Gina M. Wesley, OD, MS, FAAO, has had the benefit of technology implementation from Marco for the past year. She had been looking for a way to make her Medina, Minnesota, practice more efficient. She had a combination autorefractor/keratometer/topographer, but “it just seemed so basic compared to the level of technology I offer in every other facet of my practice. The reality is that our patients depend upon us for solid, reliable refractions. Why not enrich the experience with enhanced data and efficiency, a win for both patients and doctors?” she says.
In 2015, she purchased an OPD-Scan III and two TRS systems, one for each of her exam lanes. In early July, the systems were installed, and she says that the additional equipment has brought her the efficiency she was hoping to gain.
“Once I understood it—and that didn’t take long—the refraction process was much faster. I had always thought I was very efficient with the refraction, but this cut my time in half,” she says. She also found that she was able to increase her capture rate because she could show patients the difference between their current prescription and the new one with a touch of a button. That’s
true also of those patients who have not worn eyeglasses before. “I was spinning dials before, and it just wasn’t easy to show patients what their difference in vision would be. Now they can see it instantly for themselves,” she says.
The conversation in trying to explain a prescription update to a patient can understandably be difficult to communicate. Now, a
demonstration does all the “talking” with patients, and they can confidently make a decision, along with a doctor recommendation. Verbalizing the degree of change is one thing; “seeing” it is another altogether, she says.
Her technicians appreciate the new technology, as well. There’s no manual transcription required, virtually eliminating any of those types of errors. Time spent with patients is of higher value now, as she is able to hold specific conversations about patient concerns and doctor/staff recommendations instead of transferring data. In addition, the OPD-Scan III system has provided her with data of great value. “I easily see the root mean square number, which provides an aberration value/statistical likelihood of getting the patient to 20/20. Basically, it shows me if there is some pathology or limiting factor within the patient’s optical path that would likely prevent
us from getting to 20/20. I know in a moment whether I should spend a lot more time on that refraction,” she says.

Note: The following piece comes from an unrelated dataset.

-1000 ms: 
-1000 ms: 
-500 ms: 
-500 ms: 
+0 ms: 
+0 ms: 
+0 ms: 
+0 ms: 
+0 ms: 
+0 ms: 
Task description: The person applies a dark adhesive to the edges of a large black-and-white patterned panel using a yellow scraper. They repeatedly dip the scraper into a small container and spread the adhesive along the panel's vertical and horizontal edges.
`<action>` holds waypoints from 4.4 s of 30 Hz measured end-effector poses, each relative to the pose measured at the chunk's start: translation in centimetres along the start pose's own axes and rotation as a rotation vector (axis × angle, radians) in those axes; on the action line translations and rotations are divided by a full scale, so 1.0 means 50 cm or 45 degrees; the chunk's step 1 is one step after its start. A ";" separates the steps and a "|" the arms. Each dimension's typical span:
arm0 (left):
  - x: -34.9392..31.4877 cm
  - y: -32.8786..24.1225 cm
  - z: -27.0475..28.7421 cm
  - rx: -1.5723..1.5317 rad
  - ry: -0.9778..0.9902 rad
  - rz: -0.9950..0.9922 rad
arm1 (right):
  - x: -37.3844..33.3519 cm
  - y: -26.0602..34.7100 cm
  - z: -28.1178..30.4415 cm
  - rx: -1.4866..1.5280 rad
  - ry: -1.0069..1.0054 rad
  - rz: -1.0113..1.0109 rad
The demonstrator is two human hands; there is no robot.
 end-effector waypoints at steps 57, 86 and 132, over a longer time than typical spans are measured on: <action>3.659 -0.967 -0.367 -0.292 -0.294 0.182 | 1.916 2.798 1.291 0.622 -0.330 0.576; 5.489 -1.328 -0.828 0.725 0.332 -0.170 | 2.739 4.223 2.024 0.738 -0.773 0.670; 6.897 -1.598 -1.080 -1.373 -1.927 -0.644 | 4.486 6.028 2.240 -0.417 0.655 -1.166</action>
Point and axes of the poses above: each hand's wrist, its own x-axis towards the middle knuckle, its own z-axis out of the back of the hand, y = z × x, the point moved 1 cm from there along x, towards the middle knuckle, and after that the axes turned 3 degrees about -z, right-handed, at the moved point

It also helps her adjust her patients’ expectation. “I can explain the topographical information and condition of the cornea or even point spread function limitations that might explain why that impacts the quality of vision.”
The OPD-Scan III also includes a retro image function, allowing her to not only detect a cataract but also help track the changes over time. But one of her favorite functions of the system is the diagnostic scene that correlates uncorrected refraction into a simulated picture. “It’s one thing to explain to adults what line their child is reading on the chart, but it’s another for them to see side-by-side the pictures that approximate what their child’s vision is now and what it could be with eyeglasses or contact lenses. It’s good to be able to show that to parents who have never required vision correction. Even adults who need correction appreciate seeing the images. It helps them get a better understanding and place a value on the vision correction.”
With the new efficiencies and the ability to demonstrate refractive options, Dr. Wesley says the payoff has been with increased per-patient revenue. Her goal was never to increase vastly the number of patients she saw per day, but to concentrate on the quality of her patient experience. Fortunately, she can have both benefits of increased time and the ability to add more patients per day to her schedule. “Now that I have the Marco technology, the time I gain in quicker refractions is time I can spend discussing upgraded products and the need for multiple pairs of eyewear,” she says.
Her goal—and she’s been achieving it routinely since the addition of the Marco technology—is to move patients from their entry
into the practice through intake, pretesting and the exam and into the optical in 30 to 40 minutes. “Anything longer than 40 minutes
begins to impact the success of the sale in the optical dispensary. Very few of our patients complain about our office timing,” she says. “I feel that having the Marco technology in the office has changed the way I practice. I have a better understanding of the refractive capabilities of the patients.”